- _Exercise prompt_
Go through the entries below from the first line and output each one exactly, up to and including the line with "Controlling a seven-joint".

Collected data:
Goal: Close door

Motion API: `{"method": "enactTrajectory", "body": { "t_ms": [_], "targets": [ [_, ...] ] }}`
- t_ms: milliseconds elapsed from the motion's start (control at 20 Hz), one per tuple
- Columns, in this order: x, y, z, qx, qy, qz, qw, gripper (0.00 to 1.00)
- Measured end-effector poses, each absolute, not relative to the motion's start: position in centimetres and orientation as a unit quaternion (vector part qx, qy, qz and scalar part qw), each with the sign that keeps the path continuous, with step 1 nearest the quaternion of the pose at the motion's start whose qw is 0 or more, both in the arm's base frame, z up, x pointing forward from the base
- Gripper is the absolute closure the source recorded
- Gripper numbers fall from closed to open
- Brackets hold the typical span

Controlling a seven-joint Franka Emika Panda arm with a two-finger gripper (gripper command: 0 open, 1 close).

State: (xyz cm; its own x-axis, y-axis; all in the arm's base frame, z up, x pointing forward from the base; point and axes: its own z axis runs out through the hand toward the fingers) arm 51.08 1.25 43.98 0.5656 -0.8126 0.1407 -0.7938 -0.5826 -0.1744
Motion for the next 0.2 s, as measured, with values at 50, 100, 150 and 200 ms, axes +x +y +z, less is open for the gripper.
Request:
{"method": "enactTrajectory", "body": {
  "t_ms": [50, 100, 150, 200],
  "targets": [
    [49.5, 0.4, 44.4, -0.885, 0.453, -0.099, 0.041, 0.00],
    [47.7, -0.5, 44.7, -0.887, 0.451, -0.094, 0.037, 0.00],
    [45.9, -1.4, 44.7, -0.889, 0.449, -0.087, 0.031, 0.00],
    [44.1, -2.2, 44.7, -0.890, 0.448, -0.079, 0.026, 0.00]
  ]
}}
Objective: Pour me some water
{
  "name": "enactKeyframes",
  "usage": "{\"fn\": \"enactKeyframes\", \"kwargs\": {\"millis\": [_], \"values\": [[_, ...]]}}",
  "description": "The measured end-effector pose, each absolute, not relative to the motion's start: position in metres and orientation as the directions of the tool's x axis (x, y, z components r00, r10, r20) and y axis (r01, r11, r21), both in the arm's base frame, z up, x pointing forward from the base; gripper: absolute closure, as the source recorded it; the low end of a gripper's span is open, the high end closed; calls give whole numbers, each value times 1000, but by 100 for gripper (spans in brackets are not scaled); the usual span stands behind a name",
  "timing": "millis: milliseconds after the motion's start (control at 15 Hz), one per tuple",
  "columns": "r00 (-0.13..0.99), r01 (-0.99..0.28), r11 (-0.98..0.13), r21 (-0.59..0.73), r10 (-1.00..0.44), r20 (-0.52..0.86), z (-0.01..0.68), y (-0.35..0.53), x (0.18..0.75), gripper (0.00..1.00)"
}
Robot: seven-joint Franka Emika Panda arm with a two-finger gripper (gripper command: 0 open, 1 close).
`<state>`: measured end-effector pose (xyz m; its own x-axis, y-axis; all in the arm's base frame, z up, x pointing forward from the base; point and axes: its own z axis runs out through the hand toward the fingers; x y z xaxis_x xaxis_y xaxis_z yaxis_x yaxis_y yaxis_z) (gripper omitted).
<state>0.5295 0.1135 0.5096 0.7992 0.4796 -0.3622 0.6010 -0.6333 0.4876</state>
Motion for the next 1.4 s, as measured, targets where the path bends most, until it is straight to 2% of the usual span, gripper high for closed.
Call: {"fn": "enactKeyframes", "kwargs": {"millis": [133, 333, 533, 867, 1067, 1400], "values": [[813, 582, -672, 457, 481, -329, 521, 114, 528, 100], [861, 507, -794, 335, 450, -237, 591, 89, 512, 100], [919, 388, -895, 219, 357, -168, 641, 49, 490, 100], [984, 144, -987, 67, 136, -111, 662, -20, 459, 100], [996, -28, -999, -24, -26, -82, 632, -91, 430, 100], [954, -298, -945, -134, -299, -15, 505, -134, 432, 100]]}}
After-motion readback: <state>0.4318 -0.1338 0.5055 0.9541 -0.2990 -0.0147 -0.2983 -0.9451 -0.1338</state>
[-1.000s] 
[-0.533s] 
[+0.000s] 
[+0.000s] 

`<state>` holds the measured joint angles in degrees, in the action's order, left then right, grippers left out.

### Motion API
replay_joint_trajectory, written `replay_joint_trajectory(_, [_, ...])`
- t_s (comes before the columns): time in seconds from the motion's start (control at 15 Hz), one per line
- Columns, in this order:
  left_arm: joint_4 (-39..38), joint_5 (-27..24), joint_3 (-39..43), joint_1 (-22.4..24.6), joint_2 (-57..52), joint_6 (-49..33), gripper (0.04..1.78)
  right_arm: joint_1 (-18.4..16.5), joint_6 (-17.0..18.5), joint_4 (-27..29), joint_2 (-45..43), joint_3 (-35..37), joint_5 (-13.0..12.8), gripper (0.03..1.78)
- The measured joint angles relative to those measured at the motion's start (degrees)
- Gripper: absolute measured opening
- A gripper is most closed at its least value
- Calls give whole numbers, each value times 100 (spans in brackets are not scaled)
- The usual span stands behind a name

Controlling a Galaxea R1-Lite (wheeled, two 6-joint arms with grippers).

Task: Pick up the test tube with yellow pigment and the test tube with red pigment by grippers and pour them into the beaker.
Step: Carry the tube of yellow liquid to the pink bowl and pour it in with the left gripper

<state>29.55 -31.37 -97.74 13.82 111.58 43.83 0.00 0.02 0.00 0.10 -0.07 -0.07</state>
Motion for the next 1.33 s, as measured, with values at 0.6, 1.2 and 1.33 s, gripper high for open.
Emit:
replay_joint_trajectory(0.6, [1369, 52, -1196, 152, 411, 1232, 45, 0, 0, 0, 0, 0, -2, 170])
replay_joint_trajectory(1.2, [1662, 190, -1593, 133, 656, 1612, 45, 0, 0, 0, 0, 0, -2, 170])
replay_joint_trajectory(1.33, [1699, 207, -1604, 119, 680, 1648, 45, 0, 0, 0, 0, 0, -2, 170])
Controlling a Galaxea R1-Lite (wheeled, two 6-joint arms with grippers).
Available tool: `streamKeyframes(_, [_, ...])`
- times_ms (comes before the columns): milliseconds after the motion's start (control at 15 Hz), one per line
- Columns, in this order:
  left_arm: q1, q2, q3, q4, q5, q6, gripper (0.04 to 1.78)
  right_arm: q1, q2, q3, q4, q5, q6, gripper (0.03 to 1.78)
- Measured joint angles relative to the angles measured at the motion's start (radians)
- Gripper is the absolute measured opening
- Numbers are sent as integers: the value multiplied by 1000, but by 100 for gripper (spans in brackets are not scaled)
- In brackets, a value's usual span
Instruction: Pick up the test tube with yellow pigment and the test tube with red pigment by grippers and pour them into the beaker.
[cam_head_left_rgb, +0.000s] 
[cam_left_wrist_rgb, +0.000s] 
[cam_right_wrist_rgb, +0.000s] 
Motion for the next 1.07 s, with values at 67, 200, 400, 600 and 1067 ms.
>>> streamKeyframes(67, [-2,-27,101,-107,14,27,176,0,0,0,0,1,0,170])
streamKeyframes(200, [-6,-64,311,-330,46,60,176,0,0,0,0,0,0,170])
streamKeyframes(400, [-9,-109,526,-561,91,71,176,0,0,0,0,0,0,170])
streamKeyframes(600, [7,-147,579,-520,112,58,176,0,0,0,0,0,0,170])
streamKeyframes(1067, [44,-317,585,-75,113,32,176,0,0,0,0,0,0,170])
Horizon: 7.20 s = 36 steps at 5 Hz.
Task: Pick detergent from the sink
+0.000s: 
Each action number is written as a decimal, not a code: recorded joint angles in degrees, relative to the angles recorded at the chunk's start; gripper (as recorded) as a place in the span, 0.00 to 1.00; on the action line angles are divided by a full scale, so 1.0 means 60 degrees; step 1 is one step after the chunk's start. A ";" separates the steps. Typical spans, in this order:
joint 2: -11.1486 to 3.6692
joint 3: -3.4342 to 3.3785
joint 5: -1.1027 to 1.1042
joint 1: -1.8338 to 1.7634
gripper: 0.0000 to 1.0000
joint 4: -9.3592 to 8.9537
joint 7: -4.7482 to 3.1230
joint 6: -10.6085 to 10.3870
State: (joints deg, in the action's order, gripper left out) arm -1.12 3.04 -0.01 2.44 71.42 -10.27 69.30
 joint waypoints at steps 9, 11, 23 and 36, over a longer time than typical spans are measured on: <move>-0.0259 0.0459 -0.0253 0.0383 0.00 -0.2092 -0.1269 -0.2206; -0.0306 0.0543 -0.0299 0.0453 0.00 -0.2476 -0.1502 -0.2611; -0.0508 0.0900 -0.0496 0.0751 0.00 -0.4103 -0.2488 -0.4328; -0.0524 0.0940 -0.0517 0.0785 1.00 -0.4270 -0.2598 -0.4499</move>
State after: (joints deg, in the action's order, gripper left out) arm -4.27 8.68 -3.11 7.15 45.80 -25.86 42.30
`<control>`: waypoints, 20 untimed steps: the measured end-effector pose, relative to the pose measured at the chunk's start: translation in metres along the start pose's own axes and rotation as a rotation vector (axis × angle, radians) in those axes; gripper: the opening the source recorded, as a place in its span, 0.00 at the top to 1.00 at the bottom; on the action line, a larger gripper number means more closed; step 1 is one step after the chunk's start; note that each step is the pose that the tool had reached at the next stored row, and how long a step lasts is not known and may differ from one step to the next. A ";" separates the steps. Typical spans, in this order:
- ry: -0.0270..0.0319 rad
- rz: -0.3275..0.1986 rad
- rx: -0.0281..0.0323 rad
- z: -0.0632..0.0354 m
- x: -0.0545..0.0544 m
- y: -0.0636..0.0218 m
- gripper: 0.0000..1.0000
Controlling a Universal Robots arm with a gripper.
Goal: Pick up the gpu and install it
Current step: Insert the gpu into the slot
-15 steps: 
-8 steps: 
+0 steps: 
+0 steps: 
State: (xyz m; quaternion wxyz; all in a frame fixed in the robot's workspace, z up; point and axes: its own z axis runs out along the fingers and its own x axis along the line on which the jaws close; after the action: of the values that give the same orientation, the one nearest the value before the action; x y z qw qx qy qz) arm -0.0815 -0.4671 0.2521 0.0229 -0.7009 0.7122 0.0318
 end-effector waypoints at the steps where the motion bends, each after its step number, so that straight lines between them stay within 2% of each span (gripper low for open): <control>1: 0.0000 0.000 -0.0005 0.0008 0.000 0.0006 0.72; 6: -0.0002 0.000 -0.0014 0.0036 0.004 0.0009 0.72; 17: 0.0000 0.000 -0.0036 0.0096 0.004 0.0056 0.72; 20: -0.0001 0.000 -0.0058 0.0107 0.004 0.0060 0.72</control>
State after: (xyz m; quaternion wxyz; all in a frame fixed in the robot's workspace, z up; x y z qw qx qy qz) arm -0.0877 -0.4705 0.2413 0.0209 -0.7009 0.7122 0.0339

- _Exercise result_
Goal: Close door

Motion API: `{"method": "enactTrajectory", "body": { "t_ms": [_], "targets": [ [_, ...] ] }}`
- t_ms: milliseconds elapsed from the motion's start (control at 20 Hz), one per tuple
- Columns, in this order: x, y, z, qx, qy, qz, qw, gripper (0.00 to 1.00)
- Measured end-effector poses, each absolute, not relative to the motion's start: position in centimetres and orientation as a unit quaternion (vector part qx, qy, qz and scalar part qw), each with the sign that keeps the path continuous, with step 1 nearest the quaternion of the pose at the motion's start whose qw is 0 or more, both in the arm's base frame, z up, x pointing forward from the base
- Gripper is the absolute closure the source recorded
- Gripper numbers fall from closed to open
- Brackets hold the typical span

Controlling a seven-joint Franka Emika Panda arm with a two-finger gripper (gripper command: 0 open, 1 close).

What needed an answer now has one.